WHAT YOU NEED TO DO: Start at the line below containing "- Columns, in" and stop at the line containing "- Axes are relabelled". Repeat every line of that stretch exactly, and nothing outside it.
- - - -
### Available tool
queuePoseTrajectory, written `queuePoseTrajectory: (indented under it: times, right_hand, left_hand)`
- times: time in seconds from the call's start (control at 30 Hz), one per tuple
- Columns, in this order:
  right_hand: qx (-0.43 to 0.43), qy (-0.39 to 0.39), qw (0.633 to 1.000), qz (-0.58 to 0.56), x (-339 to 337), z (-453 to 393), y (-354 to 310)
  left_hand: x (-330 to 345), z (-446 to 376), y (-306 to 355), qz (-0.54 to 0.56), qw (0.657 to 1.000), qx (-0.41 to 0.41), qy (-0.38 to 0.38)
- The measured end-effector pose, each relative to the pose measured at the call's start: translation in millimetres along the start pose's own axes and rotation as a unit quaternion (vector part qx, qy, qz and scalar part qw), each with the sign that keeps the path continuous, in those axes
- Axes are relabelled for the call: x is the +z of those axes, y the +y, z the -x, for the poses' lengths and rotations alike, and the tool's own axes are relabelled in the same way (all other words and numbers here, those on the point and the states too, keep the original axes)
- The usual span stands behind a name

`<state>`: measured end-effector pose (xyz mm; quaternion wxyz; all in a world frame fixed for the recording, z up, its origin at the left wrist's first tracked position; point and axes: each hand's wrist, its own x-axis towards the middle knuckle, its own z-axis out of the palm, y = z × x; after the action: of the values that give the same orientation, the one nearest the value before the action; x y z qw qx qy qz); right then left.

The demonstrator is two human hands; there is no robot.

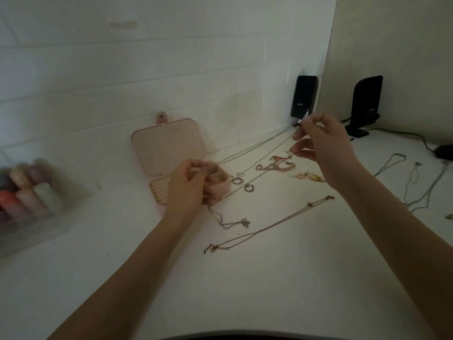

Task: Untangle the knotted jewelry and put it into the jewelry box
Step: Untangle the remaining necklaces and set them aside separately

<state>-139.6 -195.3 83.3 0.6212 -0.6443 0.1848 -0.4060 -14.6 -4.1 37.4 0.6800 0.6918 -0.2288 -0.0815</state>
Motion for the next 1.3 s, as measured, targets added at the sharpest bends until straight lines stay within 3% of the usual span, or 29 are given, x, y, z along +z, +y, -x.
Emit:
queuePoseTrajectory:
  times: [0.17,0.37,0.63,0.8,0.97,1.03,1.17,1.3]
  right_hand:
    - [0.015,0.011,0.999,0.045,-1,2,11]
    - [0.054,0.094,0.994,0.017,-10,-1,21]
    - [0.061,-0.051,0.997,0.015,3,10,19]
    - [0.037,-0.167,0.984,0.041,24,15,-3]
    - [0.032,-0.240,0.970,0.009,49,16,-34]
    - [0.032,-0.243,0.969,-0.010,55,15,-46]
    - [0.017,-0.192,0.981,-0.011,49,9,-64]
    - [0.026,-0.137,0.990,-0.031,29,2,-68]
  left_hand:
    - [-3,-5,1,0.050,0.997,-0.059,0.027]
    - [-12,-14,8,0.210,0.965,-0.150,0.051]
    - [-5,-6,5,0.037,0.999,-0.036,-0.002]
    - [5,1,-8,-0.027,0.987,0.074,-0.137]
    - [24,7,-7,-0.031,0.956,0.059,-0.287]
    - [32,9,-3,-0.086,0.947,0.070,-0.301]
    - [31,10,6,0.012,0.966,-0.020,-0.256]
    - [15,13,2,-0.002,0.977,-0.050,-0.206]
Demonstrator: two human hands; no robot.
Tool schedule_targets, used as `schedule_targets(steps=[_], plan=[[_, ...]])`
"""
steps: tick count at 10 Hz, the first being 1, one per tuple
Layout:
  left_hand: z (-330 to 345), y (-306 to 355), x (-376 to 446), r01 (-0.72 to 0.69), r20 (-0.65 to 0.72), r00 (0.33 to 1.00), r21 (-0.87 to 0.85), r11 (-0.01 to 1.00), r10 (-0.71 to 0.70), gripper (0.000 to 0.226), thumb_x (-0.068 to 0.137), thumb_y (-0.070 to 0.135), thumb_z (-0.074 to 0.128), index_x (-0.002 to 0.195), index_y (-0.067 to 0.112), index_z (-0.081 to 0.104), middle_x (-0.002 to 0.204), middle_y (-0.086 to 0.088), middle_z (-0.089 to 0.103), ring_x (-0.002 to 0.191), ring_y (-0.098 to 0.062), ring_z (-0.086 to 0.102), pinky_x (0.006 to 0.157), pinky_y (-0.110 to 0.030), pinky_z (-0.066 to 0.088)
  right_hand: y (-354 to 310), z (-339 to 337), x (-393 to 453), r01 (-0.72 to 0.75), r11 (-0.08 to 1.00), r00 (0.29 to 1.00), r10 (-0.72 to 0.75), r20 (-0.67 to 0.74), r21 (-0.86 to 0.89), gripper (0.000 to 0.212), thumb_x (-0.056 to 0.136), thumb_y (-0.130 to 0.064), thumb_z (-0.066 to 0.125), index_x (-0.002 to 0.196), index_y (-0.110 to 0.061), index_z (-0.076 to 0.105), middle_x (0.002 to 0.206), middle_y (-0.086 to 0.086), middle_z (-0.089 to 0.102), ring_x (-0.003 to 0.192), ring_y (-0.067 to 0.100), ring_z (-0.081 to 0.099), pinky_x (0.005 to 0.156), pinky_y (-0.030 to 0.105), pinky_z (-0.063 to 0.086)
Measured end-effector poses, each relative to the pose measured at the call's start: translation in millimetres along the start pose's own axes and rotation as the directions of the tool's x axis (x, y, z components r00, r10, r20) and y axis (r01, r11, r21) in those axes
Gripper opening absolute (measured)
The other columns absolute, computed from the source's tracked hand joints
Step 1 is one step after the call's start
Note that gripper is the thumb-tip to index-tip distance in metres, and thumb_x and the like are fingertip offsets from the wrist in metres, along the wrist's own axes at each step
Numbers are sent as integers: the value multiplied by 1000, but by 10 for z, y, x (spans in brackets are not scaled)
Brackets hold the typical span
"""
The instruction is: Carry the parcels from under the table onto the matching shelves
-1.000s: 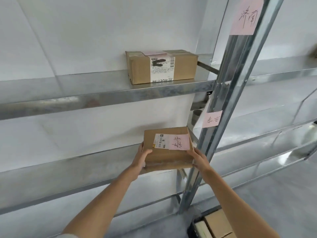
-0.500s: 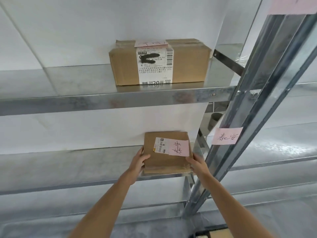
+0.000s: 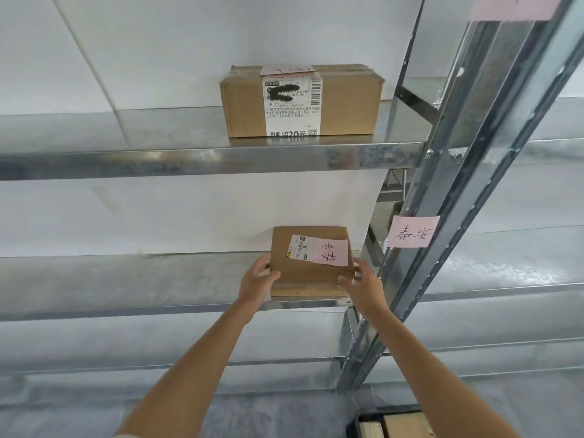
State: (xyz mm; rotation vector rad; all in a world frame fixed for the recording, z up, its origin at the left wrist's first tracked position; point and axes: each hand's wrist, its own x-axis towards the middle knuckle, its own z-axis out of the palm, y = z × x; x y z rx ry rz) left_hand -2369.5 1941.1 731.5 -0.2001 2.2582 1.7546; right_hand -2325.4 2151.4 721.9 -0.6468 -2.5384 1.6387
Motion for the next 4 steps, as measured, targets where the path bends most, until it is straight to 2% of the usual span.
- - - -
TASK ANSWER:
- Columns, in this order:
  right_hand: qx (-0.43 to 0.43), qy (-0.39 to 0.39), qw (0.633 to 1.000), qz (-0.58 to 0.56), x (-339 to 337), z (-453 to 393), y (-354 to 310)
  left_hand: x (-330 to 345), z (-446 to 376), y (-306 to 355), qz (-0.54 to 0.56), qw (0.657 to 1.000), qx (-0.41 to 0.41), qy (-0.38 to 0.38)
- The measured end-effector pose, each relative to the pose measured at the call's start: translation in millimetres along the start pose's own axes and rotation as a unit quaternion (vector part qx, qy, qz and scalar part qw), each with the sign that keeps the path continuous, in those axes
- Axes are relabelled for the call: x is the +z of those axes, y the +y, z the -x, for the poses' lengths and rotations alike, and the tool's own axes are relabelled in the same way (all other words and numbers here, those on the point and the states too, keep the original axes)

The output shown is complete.